§ **What this task involves**
Your answer must be the full listing, reproduced exactly, minus any pictures.

************

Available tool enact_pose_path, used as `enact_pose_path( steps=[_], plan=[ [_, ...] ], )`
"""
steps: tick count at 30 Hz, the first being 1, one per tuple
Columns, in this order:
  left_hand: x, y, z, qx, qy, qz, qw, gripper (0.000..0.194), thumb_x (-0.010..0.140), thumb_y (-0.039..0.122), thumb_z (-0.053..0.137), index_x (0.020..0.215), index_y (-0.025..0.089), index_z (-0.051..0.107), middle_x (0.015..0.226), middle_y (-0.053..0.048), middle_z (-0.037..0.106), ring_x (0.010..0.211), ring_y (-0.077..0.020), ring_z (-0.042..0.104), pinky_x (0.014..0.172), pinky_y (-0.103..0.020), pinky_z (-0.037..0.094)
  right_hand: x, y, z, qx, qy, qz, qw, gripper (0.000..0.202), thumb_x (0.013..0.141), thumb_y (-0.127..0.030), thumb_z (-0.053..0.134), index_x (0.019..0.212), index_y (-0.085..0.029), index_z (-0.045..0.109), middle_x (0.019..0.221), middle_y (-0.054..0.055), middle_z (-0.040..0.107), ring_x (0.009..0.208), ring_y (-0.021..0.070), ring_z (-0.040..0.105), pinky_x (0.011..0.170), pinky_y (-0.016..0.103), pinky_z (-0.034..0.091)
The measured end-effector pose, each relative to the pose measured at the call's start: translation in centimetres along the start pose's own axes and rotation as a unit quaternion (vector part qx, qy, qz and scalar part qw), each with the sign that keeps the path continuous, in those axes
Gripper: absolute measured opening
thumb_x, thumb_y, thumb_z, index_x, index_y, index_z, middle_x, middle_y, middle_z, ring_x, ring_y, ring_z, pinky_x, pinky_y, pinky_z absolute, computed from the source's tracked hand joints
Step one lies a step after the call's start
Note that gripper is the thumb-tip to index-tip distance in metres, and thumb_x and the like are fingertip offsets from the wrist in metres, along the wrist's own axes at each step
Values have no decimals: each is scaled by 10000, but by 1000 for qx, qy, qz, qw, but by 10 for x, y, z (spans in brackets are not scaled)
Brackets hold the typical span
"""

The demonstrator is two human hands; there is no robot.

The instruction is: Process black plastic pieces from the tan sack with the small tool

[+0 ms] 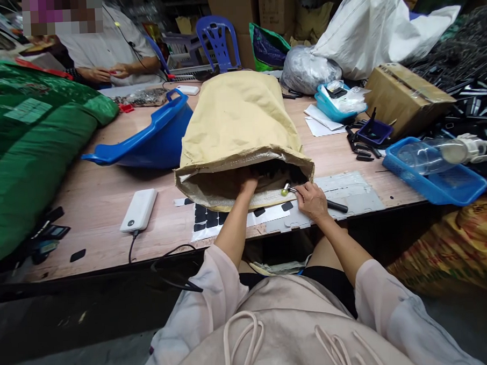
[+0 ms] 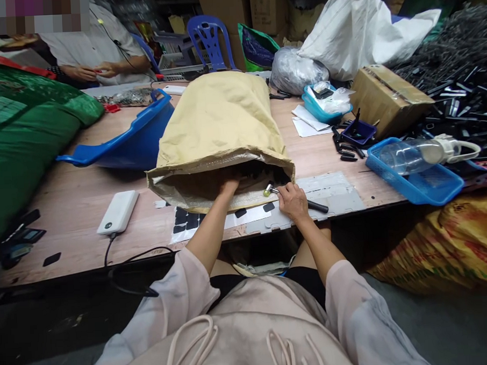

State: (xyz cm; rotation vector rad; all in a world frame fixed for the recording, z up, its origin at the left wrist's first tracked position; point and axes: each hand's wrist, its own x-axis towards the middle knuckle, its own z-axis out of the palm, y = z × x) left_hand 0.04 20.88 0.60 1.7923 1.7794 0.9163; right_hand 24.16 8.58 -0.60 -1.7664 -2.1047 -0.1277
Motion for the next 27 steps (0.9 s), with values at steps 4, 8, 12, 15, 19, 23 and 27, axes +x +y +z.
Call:
enact_pose_path(
  steps=[4, 8, 12, 15, 19, 23, 27],
  plan=[
    [8, -2, 2, 15, 6, -43, 999, 133, 835, 182, 711, 960, 145, 736, 980, -152, 763, 994, -320, 701, 835, -365, 520, 0, 0, 0, 1, -3, 3, 1000, 266, 986, -273, 532, 1146, -231, 740, 1016, 89, 645, 979, 246, 508, 810, 348, 346],
    [-21, 0, -15, 13, 11, -45, 999, 201, 866, 241, 711, 1045, 164, 759, 999, -138, 770, 982, -314, 710, 802, -347, 526, 0, 0, 1, 5, 3, 2, 1000, 271, 982, -275, 529, 1145, -235, 742, 1013, 95, 640, 978, 250, 504, 807, 353, 352],
    [-72, -2, -32, -2, -20, 76, 997, 211, 853, 278, 737, 1045, 201, 777, 946, -75, 752, 876, -231, 689, 785, -307, 534, 1, 1, 2, 6, 6, -2, 1000, 272, 978, -276, 526, 1139, -237, 741, 1011, 100, 638, 977, 256, 503, 804, 355, 357],
    [-104, -4, -33, -33, -130, 188, 973, 178, 840, 243, 747, 1015, 227, 780, 952, -36, 739, 888, -193, 672, 818, -290, 532, 1, 1, 1, -1, 3, -1, 1000, 268, 982, -281, 525, 1135, -233, 741, 1013, 100, 641, 979, 258, 505, 804, 353, 357],
    [-120, -9, -22, -28, -154, 192, 969, 168, 848, 226, 727, 1009, 225, 777, 940, -31, 719, 940, -208, 668, 878, -319, 521, 0, 1, 1, -5, 0, -3, 1000, 274, 995, -285, 526, 1162, -229, 736, 1032, 98, 646, 979, 253, 509, 812, 349, 359],
    [-118, -15, -13, -27, -137, 182, 973, 210, 829, 243, 755, 1037, 236, 785, 950, -29, 707, 926, -207, 669, 862, -316, 523, 1, 4, 1, -4, -4, -1, 1000, 274, 1005, -288, 525, 1165, -236, 741, 1037, 98, 650, 974, 250, 518, 804, 344, 365],
    [-114, -18, -10, -34, -145, 174, 974, 208, 825, 290, 796, 1027, 240, 791, 951, -28, 715, 911, -205, 670, 855, -318, 530, 2, 3, -6, 30, 7, 8, 1000, 314, 1018, -268, 493, 1215, -240, 736, 1020, 96, 671, 970, 247, 555, 825, 341, 418]
  ],
)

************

§ **Exercise output**
Available tool enact_pose_path, used as `enact_pose_path( steps=[_], plan=[ [_, ...] ], )`
"""
steps: tick count at 30 Hz, the first being 1, one per tuple
Columns, in this order:
  left_hand: x, y, z, qx, qy, qz, qw, gripper (0.000..0.194), thumb_x (-0.010..0.140), thumb_y (-0.039..0.122), thumb_z (-0.053..0.137), index_x (0.020..0.215), index_y (-0.025..0.089), index_z (-0.051..0.107), middle_x (0.015..0.226), middle_y (-0.053..0.048), middle_z (-0.037..0.106), ring_x (0.010..0.211), ring_y (-0.077..0.020), ring_z (-0.042..0.104), pinky_x (0.014..0.172), pinky_y (-0.103..0.020), pinky_z (-0.037..0.094)
  right_hand: x, y, z, qx, qy, qz, qw, gripper (0.000..0.202), thumb_x (0.013..0.141), thumb_y (-0.127..0.030), thumb_z (-0.053..0.134), index_x (0.019..0.212), index_y (-0.085..0.029), index_z (-0.045..0.109), middle_x (0.019..0.221), middle_y (-0.054..0.055), middle_z (-0.040..0.107), ring_x (0.009..0.208), ring_y (-0.021..0.070), ring_z (-0.040..0.105), pinky_x (0.011..0.170), pinky_y (-0.016..0.103), pinky_z (-0.034..0.091)
The measured end-effector pose, each relative to the pose measured at the call's start: translation in centimetres along the start pose's own axes and rotation as a unit quaternion (vector part qx, qy, qz and scalar part qw), each with the sign that keeps the path continuous, in those axes
Gripper: absolute measured opening
thumb_x, thumb_y, thumb_z, index_x, index_y, index_z, middle_x, middle_y, middle_z, ring_x, ring_y, ring_z, pinky_x, pinky_y, pinky_z absolute, computed from the source's tracked hand joints
Step one lies a step after the call's start
Note that gripper is the thumb-tip to index-tip distance in metres, and thumb_x and the like are fingertip offsets from the wrist in metres, along the wrist's own axes at each step
Values have no decimals: each is scaled by 10000, but by 1000 for qx, qy, qz, qw, but by 10 for x, y, z (spans in brackets are not scaled)
Brackets hold the typical span
"""

The demonstrator is two human hands; there is no robot.

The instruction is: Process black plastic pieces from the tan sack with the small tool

[+0 ms] 
[+0 ms] 

State: (xyz cm; rotation vector rad; all in a world frame fixed for the recording, z up, its origin at the left wrist's first tracked position; point and axes: each hand's wrist, its own x-axis towards the middle knuckle, its own z-axis out of the palm, y = z × x) left_hand 0.04 20.88 0.60 1.7923 1.7794 0.9163; right_hand 24.16 8.58 -0.60 -1.7664 -2.1047 -0.1277
Motion for the next 27 steps (0.9 s), with values at steps 4, 8, 12, 15, 19, 23 and 27, axes +x +y +z.
Call:
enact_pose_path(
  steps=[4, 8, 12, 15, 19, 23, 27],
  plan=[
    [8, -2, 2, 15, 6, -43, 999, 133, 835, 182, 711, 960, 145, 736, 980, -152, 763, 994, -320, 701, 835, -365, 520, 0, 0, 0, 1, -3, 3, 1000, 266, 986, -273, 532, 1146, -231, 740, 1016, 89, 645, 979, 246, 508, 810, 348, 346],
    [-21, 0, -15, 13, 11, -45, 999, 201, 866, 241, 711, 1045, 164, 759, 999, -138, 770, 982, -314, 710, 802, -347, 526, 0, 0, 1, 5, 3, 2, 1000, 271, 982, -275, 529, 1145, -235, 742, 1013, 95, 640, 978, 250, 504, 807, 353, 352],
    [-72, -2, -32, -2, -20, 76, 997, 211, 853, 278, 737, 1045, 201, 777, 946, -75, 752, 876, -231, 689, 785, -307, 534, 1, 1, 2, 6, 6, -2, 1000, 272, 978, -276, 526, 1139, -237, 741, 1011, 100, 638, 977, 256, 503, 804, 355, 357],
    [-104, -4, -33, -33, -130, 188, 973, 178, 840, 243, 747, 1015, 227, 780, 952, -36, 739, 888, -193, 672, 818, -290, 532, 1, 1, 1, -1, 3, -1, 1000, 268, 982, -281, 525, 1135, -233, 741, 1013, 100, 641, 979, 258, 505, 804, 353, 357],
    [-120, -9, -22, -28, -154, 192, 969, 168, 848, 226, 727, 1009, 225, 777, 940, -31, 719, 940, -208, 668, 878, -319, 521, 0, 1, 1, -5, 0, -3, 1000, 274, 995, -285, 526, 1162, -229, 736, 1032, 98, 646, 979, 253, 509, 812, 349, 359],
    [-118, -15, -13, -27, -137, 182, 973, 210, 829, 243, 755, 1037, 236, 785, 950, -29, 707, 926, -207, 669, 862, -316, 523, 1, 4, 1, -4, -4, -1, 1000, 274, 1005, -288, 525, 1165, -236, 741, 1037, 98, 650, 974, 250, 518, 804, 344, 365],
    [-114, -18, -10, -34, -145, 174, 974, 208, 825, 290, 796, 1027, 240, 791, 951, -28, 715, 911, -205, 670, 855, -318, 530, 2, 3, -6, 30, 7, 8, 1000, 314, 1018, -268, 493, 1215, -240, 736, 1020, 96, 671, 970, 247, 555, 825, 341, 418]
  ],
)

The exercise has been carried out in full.